房玄龄答道:“陛下,百官各司其职,您只需把握大局。纲举则目张,一切自会顺理成章。”
李世民摇头叹道:“可是,这一收一举,皆关乎天下大局啊!”说着,他起身走下高台,坐在台阶上,望向房玄龄,感慨万分,“想当初咱们打仗时,单枪匹马,一收便能全身而退。可如今这治理的是整个天下,一旦出错,又岂是短时间内能挽回的。”
房玄龄先是对李世民的话表示了认同,随后提出了自己的看法:“陛下若能继续倚重秦王府、天策府的原班人马,我想,事情或许并不会如陛下所想的那般艰难。”
李世民点头,赞道:“玄龄啊!这么多年你为我网罗才俊,辛苦你了!”
房玄龄连忙行礼,“谢陛下垂青!”说到这里,房玄龄笑了笑,掰着指头分析道:“现在看来,杜如晦当得第一大才,案牍劳形,朝政上绝无失措。
尉迟将军.....”然而还不等房玄龄继续说下去,李世民便开口打断,“你觉得魏征怎么样啊?”
面对李世民突如其来的询问,房玄龄愣了一下,随即笑道:“这个陛下比我清楚,否则,这次也不委以重任。”

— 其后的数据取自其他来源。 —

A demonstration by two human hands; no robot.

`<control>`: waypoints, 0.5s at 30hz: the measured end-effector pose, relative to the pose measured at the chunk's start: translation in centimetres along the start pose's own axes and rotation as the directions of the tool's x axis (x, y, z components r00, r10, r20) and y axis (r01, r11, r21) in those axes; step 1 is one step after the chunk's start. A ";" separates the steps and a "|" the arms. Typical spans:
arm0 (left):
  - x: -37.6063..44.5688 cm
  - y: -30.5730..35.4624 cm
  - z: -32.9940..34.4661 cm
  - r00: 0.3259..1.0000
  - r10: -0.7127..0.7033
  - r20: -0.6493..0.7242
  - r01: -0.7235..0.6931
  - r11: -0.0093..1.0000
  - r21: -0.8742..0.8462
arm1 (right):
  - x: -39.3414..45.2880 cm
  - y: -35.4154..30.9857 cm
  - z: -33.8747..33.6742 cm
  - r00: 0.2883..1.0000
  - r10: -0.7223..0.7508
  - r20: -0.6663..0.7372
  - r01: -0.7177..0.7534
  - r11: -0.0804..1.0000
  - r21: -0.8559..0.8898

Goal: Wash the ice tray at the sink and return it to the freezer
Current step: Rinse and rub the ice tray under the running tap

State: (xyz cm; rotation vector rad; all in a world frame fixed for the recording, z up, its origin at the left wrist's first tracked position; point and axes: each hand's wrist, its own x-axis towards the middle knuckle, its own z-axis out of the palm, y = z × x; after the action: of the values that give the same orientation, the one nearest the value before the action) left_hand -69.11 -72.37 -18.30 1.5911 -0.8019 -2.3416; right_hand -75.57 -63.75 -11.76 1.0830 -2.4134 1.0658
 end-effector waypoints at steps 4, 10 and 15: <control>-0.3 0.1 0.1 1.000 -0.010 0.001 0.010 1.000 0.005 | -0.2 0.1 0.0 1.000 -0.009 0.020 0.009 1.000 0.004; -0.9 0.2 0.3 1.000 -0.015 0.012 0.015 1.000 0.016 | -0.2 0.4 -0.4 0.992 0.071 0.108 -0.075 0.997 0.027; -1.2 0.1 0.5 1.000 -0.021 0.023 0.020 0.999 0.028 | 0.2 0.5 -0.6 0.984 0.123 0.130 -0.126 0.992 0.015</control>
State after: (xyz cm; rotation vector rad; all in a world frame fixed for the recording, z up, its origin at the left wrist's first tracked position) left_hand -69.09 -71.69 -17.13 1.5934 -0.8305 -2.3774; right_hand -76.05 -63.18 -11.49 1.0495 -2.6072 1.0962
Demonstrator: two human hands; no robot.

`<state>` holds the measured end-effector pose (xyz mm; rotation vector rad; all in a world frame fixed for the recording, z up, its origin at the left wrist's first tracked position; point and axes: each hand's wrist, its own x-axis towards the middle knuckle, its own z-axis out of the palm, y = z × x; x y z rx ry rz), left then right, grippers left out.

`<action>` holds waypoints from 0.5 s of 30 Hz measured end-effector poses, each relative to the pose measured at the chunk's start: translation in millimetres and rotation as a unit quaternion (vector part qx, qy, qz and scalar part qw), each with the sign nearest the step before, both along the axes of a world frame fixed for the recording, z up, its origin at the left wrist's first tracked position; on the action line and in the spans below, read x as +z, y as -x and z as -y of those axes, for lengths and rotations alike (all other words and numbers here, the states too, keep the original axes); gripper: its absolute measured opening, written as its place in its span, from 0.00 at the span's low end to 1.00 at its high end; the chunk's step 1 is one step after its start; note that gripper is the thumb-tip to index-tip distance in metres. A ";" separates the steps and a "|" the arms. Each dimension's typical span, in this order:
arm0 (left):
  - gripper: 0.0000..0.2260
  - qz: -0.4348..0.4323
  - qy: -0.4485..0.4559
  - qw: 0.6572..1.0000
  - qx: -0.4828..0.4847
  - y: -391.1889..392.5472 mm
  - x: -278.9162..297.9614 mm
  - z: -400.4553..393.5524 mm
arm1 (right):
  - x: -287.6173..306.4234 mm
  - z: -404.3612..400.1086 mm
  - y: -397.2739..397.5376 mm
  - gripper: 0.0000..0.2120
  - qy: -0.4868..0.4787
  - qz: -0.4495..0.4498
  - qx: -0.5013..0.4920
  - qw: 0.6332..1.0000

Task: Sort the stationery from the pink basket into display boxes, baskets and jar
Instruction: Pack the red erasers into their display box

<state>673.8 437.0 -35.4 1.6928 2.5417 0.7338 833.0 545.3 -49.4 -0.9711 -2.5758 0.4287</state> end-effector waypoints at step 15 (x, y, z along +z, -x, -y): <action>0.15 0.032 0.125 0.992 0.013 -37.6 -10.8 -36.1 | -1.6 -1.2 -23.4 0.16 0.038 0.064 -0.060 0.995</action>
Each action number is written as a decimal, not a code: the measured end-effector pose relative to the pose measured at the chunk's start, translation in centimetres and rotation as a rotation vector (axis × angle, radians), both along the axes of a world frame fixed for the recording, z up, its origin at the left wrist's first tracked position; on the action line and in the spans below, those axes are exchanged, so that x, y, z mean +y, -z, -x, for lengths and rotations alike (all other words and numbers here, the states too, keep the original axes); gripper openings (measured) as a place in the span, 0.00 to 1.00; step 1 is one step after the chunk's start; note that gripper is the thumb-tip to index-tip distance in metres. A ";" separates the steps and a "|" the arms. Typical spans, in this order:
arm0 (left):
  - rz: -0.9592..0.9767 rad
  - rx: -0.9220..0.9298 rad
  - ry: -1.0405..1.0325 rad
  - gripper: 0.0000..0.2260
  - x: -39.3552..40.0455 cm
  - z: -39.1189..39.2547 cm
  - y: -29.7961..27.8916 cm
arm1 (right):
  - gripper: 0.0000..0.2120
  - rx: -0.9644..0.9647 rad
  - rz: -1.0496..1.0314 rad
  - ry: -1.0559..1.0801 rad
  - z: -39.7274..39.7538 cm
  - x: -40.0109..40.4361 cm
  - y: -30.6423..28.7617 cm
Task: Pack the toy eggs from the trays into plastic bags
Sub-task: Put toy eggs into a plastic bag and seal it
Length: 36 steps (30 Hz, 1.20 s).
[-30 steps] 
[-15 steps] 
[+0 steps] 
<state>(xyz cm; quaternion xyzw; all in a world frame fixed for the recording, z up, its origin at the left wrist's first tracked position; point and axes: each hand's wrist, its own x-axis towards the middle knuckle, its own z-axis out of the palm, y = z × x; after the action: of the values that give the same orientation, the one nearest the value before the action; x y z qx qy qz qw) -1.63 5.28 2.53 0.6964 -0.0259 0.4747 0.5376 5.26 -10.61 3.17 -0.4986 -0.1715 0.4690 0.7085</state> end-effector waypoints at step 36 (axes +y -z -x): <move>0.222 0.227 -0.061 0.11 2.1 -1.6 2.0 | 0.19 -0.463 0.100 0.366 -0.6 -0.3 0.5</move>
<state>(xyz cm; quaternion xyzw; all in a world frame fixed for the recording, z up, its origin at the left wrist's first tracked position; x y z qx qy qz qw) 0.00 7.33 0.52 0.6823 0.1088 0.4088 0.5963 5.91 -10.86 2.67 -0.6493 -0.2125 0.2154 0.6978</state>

李世民意味深长地看了房玄龄一眼,缓缓说道:“你这么一说,倒是解了我近两个月的忧虑。不论是魏征还是其他任何人,若是我做错了,能有人直言不讳地指出来,那岂不更容易做对吗?
再者说,这也总比政令已出再行更改要好得多吧!”
房玄龄点头,“是,陛下!”
李世民笑了笑,“魏征曾与我谈及社稷,我亦希望如此!永保宗社,让李家的天下传承万世!因此,还是应让臣子们畅所欲言。”
房玄龄起身附和道:“陛下有此心意,臣等便好办事了!不过,治理天下,制度乃关键所在,陛下还需苦心积虑啊!”
就在李世民和房玄龄商讨明日登基的事情时,李恪带着自家娘亲,再次来到了战神殿。
杨贵妃望着自己的儿子,面色复杂地问道:“恪儿,你父王他明日就要登基了,你心里怎么想的?”